▸ WHAT IS EXPECTED
Say, as a bare number, how many lines of the listing hold "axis".

▸ PROVIDED DATA
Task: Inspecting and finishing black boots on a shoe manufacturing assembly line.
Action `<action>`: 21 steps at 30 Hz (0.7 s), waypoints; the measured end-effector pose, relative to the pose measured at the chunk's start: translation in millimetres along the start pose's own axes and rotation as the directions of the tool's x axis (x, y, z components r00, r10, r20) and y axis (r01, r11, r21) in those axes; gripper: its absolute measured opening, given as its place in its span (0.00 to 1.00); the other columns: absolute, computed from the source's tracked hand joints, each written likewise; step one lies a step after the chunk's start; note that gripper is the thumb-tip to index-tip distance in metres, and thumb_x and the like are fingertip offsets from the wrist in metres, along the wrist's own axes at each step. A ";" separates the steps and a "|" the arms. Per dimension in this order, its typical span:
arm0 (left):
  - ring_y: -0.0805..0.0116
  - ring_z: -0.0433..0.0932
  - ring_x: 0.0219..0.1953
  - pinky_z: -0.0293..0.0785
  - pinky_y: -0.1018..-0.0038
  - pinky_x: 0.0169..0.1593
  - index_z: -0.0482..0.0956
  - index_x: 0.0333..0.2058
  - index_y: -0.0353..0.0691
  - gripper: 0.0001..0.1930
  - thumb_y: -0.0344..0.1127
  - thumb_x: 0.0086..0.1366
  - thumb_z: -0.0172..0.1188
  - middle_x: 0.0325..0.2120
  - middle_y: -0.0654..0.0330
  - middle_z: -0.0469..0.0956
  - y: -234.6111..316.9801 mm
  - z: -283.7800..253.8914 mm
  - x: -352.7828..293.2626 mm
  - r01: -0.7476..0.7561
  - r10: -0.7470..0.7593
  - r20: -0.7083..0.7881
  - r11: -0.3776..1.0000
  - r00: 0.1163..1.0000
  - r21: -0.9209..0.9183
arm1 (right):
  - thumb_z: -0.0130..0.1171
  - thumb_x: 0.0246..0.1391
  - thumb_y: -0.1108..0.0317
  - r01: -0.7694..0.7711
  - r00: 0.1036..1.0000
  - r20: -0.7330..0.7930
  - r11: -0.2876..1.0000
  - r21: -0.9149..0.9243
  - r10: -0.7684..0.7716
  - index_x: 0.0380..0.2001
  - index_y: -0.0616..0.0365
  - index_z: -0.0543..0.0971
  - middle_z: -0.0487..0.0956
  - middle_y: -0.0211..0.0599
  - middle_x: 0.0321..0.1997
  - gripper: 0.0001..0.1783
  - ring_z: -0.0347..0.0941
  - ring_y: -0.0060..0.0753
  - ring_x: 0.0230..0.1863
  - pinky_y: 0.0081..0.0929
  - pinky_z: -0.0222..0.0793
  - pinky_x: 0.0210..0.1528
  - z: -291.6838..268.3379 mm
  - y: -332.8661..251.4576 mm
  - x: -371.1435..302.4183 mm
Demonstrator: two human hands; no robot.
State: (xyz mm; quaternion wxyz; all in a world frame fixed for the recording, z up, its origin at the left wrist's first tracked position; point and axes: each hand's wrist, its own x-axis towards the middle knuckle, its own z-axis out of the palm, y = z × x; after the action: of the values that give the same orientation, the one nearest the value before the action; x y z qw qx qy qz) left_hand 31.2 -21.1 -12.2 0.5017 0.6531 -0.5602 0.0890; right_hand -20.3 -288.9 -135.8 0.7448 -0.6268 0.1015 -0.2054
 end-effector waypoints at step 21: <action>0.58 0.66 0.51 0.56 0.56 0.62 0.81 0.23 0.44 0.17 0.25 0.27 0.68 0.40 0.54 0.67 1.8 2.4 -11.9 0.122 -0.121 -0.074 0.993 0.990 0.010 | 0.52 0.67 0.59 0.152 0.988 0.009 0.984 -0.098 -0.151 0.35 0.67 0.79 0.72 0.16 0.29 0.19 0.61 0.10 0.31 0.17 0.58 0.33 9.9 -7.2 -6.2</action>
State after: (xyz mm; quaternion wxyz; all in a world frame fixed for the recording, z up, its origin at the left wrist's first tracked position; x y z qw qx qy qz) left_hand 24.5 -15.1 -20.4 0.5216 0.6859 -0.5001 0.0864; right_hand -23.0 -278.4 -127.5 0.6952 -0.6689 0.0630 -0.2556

▸ RESULT OF THE EXERCISE
2